- **Exercise aim**: Please return every line from the entries that has the string "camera" in it.

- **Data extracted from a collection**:
- - -

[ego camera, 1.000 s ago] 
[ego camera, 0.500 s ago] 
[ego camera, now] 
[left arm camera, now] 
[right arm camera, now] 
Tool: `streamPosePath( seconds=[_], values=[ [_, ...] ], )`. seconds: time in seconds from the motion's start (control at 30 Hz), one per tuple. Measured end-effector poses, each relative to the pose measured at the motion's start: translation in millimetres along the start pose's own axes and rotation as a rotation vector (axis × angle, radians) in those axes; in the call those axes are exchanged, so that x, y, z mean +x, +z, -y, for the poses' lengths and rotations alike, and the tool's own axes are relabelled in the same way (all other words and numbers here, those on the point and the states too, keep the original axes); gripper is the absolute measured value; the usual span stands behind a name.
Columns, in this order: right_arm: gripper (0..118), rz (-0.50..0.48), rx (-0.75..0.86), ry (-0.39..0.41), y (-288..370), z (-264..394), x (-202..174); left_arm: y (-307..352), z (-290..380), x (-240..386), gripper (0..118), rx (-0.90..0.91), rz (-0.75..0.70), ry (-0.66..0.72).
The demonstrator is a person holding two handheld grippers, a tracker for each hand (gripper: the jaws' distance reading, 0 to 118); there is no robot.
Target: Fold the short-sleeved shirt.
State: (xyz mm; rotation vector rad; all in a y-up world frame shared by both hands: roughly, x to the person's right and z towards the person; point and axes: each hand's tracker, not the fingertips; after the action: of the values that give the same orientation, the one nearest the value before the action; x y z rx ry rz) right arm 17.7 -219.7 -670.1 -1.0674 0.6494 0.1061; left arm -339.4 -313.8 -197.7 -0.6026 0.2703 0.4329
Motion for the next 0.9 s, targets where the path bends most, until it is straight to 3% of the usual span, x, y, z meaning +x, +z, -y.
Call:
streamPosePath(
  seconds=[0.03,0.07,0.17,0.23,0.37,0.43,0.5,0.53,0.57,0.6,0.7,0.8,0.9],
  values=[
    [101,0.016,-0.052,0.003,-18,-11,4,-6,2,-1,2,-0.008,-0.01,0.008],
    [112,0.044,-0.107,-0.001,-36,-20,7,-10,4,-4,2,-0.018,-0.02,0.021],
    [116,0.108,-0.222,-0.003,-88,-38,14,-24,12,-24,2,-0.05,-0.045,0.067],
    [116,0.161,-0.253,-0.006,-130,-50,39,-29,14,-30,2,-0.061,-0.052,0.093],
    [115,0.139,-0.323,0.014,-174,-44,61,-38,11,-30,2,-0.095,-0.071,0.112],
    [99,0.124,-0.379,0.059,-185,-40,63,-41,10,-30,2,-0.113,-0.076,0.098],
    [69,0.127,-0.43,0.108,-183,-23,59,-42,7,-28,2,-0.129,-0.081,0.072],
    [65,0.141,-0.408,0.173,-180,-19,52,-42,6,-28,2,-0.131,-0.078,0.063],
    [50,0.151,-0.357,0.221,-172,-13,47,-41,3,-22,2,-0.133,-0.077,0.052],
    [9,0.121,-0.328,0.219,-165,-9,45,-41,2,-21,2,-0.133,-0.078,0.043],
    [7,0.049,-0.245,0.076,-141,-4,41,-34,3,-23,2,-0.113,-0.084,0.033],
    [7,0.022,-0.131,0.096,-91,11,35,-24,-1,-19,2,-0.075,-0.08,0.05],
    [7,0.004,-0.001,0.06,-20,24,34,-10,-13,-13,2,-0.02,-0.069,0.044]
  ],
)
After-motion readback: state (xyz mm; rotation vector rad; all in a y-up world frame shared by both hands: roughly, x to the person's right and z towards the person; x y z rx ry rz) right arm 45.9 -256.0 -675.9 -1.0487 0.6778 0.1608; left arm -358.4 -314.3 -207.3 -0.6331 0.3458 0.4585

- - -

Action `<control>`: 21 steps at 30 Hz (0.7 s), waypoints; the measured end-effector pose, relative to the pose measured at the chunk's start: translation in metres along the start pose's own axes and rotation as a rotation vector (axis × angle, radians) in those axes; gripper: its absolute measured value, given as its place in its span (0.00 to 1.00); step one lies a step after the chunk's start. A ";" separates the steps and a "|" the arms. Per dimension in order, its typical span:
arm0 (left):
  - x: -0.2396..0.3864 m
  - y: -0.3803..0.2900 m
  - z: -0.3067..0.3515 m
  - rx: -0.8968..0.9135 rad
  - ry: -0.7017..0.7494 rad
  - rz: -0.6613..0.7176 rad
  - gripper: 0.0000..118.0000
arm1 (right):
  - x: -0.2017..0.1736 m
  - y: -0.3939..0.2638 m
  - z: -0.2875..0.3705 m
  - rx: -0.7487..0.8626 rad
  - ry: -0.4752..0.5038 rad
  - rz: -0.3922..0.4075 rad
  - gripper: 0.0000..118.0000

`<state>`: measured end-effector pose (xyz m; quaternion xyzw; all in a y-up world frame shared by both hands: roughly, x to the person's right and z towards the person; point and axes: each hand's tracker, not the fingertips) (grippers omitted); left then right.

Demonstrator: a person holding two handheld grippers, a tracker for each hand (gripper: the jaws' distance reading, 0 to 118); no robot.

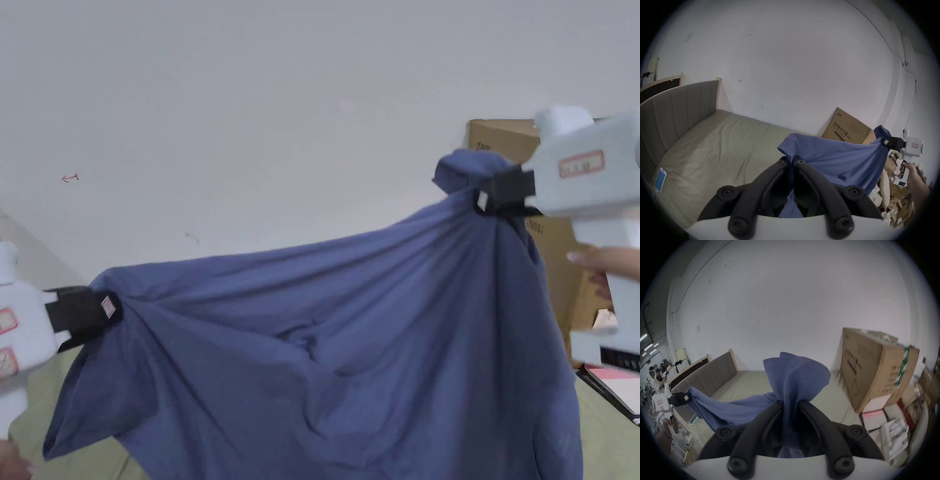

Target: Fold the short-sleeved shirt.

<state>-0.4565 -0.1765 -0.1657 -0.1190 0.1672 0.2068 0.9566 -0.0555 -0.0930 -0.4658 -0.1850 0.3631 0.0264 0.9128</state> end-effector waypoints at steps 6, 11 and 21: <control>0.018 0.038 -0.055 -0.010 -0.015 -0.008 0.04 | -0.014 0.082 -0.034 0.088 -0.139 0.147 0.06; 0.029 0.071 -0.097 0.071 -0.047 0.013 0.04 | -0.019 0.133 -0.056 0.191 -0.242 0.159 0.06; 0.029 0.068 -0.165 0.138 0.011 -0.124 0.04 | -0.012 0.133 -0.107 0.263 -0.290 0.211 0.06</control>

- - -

- **Result of the task**:
[ego camera, 1.000 s ago] 
[ego camera, 0.500 s ago] 
[ego camera, now] 
[left arm camera, now] 
[right arm camera, now] 

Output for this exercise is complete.